Микула обернулся и обомлел: перед ним стояла по пояс в болоте прекрасная молодая девушка, зеленоватые волосы были собраны в тугую косу, голову украшал венок из веточек и трав, а ниже… Микула отвел взгляд от пышной девичьей груди.


– Не часто в болото такие красавцы заглядывают, – усмехнулась незнакомка. – Заплутал, голубчик?


– Есть такое дело, – кивнул Микула, старательно разглядывая небо.


– Да чего же ты на меня не глядишь, добрый молодец? Али краса моя тебе не по вкусу?


– Красе твоей каждая девка в нашем селе бы позавидовала, да токмо сердце моё уже занято…


– И кем же? Не к ней ли путь держишь? – хитро сощурилась девица.


Микула знал, что перед ним сама хозяйка болот – кикимора. Именно из-за нее никто из сельских старался в болото не захаживать, ибо страшной силой колдовской та головы морочила, а после без жалости в болоте топила. Она и его заманила, сейчас потешится немного, а потом и утопит, как и всех до него.


– Чего молчишь, богатырь? Али думу думаешь, как из лап моих вырваться? – рассмеялась кикимора.


– Думаю, – кивнул Микула. – Пришел я помощи просить у тебя…

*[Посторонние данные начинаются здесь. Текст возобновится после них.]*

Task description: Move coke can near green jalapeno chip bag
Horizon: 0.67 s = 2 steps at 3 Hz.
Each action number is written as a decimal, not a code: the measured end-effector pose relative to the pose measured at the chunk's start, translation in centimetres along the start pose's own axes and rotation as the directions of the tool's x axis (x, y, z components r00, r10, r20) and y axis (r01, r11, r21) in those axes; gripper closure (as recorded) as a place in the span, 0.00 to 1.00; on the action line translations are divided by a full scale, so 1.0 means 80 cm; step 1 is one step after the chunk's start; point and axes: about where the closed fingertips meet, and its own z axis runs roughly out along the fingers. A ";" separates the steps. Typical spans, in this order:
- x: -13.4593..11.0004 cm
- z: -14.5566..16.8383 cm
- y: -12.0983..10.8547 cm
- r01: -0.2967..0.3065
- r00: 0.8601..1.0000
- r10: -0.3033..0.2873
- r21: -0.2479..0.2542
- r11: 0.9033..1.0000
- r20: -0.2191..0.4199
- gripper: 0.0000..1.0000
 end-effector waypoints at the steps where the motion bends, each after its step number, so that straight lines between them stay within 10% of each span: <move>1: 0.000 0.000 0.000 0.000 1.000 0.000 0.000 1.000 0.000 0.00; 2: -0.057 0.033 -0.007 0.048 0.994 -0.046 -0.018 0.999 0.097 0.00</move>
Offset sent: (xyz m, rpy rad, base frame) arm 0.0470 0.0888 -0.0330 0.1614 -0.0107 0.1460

– Помощи?! Ох, нахал… – заулыбалась красавица. – А что мне за это будет? Уж не думал ли ты, что я тебе просто так помогать стану?


– А проси чего хочешь, – махнул рукой молодец. – Чего с собой нет, то из дома принесу.


– Э, нет. Не отпущу. И без того вижу, что взять с тебя нечего. А токмо знаешь… – Кикимора внимательно посмотрела на молодца. – Я ведь всю зиму под снегами проспала, ужо третий день от скуки маюсь. Расскажи мне про любовь свою! Коли понравится мне твоя история – так и отпущу, и проведу, куда тебе надобно. А коли хоть слово соврешь…


– По рукам, – тяжело вздохнул молодец.


И принялся он рассказывать о любви своей несчастной, безответной, к старику прекрасному, одинокому. Сначала скромно так, без подробностей, а потом молодца понесло. Накипело. Сколько можно всё это внутри томить, да поделиться не с кем – засмеют. Рассказ его был не очень долгим. Когда он закончил, кикимора смотрела на него круглыми глазами. С минуту они помолчали.


– Так как ты, говоришь, голубу твою звать? – неуверенно спросила кикимора, на всякий случай прочищая уши.


– Никодимушка… – вздохнул молодец.


И тут тишина просто исчезла. От заливистого смеха дрожали кусты и деревья. Кикимора смеялась до слез, бултыхаясь в болотной воде. Даже морок с нее спал. Теперь перед Микулой была не девица красная, а обычная баба, по виду чуть старше Марьяны Филипповны, с грубыми чертами, узкими глазками, тонкими губами и растрепанными зелеными волосами. Голос ее тоже изменился – стал более писклявым.


Микула не сердился и не обижался. Он бы и сам рад посмеяться над такой долей, да на сердце тяжко…


– Знаешь, молодец… хе-хе-хе… – понемногу успокаиваясь и вытирая слезы, молвила кикимора. – Помогу я тебе в любви твоей несчастной… Ух, токмо дай дух перевести… Хе-хе-хе…


– Правда? – не поверил Микула.


– Правда, – честно кивнула хозяйка болота. – Отведу тебя к голубе твоей, всё одно к нему в гости собиралася. Токмо ты пока тут постой, а я сейчас гостинец для старика раздобуду… Ох, чуть со смеху не померла… Это же надо так… – уже исчезая, бормотала она.


Микуле пришлось ждать недолго; кикимора сдержала свое слово и провела его к дому Никодима. Перед ними стояла хатка на высоких столбах, сложенная из давно почерневших от сырости бревен. Кикимора скинула парню веревочную лестницу, тот ловко забрался по ней. Хозяйка болот без стука распахнула дверь и первая вошла в горницу.


– Здорова, сморчок!


– Чё приперлась? – прохрипел Никодим.


Микула, стоявший на пороге, просиял от радости, но всё еще не решался войти.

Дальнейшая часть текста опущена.